Advice? Of course I have advice.

  • Try not to piss off your body in the first place. Keep it strong and limber.
  • A good physical therapist or occupational therapist is probably better trained in body mechanics than many doctors, even the orthopedists. Ask your friends for references.
  • Keep doing your PT. For the rest of your life. Mind you, if I did all of mine, it would be about 3 hours a day, but you figure out ways to work it in. I did ankle strengthening standing on one leg in scrum meetings.
  • Listen to your body. Really listen. Lots of things that aren’t ergonomic best practice may be best practice for you. Or things that you “should” do may be physically uncomfortable. Like “type with both your feet flat on the floor”. (This is me laughing in ADHD/hypermobile bisexual)
  • No laptop is designed for long-term work, by the constraints of being a laptop. It’s not a keyboard for typing, it’s for looking things up quickly. Please don’t spend all your time typing on it.

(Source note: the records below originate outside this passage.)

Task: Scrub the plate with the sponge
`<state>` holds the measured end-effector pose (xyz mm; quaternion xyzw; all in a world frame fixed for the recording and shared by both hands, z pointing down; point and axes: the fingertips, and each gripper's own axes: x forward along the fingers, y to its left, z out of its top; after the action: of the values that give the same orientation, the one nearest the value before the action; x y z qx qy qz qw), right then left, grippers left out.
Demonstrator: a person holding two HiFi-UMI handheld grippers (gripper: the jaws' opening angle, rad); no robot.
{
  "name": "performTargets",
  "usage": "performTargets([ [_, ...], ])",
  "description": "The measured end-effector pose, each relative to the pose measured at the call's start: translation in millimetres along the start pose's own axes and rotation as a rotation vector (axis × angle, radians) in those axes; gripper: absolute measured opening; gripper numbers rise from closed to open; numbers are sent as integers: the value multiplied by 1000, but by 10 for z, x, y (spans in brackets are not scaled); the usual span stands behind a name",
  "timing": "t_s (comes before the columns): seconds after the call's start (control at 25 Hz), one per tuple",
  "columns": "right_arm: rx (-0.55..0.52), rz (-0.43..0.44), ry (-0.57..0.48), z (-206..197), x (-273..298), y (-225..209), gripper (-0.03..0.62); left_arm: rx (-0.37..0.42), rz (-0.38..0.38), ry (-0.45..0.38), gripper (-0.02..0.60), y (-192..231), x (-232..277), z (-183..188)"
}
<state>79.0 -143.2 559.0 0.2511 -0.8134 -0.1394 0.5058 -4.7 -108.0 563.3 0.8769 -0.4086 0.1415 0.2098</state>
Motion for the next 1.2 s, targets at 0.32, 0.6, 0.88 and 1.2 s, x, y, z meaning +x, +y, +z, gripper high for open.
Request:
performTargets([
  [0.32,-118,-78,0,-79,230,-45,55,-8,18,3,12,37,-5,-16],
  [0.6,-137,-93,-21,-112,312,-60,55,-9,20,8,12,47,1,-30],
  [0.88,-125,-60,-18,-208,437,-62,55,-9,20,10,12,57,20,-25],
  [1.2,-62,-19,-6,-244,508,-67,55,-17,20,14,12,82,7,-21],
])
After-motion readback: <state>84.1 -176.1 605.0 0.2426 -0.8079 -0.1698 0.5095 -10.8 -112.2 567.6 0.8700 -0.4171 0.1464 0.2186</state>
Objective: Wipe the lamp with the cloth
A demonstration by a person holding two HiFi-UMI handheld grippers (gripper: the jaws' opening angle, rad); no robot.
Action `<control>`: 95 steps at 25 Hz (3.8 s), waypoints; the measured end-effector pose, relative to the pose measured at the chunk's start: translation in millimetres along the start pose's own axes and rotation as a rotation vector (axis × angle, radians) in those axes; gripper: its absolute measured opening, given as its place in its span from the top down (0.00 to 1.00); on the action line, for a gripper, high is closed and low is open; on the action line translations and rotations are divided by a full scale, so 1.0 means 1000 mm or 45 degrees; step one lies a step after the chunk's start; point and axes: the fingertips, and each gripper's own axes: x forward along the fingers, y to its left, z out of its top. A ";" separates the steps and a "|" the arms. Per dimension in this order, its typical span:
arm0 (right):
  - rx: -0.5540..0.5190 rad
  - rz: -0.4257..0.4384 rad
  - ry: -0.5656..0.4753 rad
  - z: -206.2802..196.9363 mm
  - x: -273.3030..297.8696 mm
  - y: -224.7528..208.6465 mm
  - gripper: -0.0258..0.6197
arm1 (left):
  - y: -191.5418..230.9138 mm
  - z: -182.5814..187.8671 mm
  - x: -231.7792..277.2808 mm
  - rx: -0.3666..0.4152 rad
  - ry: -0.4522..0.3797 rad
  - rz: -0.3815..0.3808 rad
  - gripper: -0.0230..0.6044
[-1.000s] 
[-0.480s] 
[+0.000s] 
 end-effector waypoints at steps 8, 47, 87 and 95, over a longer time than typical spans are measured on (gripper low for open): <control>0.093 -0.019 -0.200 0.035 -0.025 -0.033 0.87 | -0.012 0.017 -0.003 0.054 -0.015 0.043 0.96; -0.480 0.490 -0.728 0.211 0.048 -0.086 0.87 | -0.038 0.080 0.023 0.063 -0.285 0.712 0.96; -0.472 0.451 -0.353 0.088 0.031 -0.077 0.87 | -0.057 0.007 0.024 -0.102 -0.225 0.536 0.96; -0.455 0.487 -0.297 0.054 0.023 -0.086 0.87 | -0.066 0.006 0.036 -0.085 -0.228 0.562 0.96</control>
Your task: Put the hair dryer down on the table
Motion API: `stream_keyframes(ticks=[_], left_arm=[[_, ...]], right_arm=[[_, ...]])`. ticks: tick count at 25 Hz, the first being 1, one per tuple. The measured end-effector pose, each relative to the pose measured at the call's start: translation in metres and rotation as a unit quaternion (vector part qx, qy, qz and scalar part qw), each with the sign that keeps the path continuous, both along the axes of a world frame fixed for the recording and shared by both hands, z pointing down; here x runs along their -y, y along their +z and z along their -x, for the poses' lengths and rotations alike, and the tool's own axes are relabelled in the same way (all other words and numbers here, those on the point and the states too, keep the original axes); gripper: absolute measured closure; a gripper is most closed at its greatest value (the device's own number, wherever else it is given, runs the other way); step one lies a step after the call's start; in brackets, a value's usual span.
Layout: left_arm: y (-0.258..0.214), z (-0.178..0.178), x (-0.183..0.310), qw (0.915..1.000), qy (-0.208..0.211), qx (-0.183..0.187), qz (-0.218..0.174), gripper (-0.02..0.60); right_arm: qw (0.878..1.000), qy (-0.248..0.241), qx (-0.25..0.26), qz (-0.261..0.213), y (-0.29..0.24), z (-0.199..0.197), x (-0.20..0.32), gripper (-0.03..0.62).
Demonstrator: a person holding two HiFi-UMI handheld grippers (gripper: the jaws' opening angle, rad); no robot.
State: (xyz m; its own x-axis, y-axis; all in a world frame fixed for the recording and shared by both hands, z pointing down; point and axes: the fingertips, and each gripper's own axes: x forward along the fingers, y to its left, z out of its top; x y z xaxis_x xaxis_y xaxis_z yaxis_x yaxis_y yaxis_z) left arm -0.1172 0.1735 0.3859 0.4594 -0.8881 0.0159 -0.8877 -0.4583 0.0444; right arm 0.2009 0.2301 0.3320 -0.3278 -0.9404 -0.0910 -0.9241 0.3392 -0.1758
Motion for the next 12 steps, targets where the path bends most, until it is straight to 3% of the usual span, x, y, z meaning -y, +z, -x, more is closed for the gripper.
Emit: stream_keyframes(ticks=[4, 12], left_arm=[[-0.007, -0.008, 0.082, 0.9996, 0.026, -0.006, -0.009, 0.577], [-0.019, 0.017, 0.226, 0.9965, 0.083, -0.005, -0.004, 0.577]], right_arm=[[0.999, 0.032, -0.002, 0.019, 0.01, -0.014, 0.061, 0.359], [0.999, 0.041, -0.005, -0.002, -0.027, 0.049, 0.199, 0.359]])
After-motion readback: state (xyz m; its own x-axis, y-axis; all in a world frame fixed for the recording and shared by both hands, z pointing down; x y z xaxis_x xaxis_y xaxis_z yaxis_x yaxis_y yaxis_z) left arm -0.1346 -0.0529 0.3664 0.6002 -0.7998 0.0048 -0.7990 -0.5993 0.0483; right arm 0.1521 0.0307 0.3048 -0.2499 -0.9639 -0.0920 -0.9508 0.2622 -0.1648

In the US, we’re probably looking at working from home for at least another 6 months, unless a lot of things change. So if you have an office job, it’s time to treat home like an office. If you have to work at the kitchen table, can you get a better chair? Can you invest in a real keyboard? Can you mount a monitor on the wall over the table? If you have an office space, make sure you’re not looking down at your monitor, reaching with your arms, or hunching your back when you fit into your furniture.

And on the topic of RSIs and accessibility, let me recommend Josh Comeau’s great post on using voice dictation and eye tracking to code hands-free. If you are able-bodied, remember that’s a temporary condition.

Stay home if you can, stay as safe as possible, remember that good ergonomics are an investment in both your happiness and your health.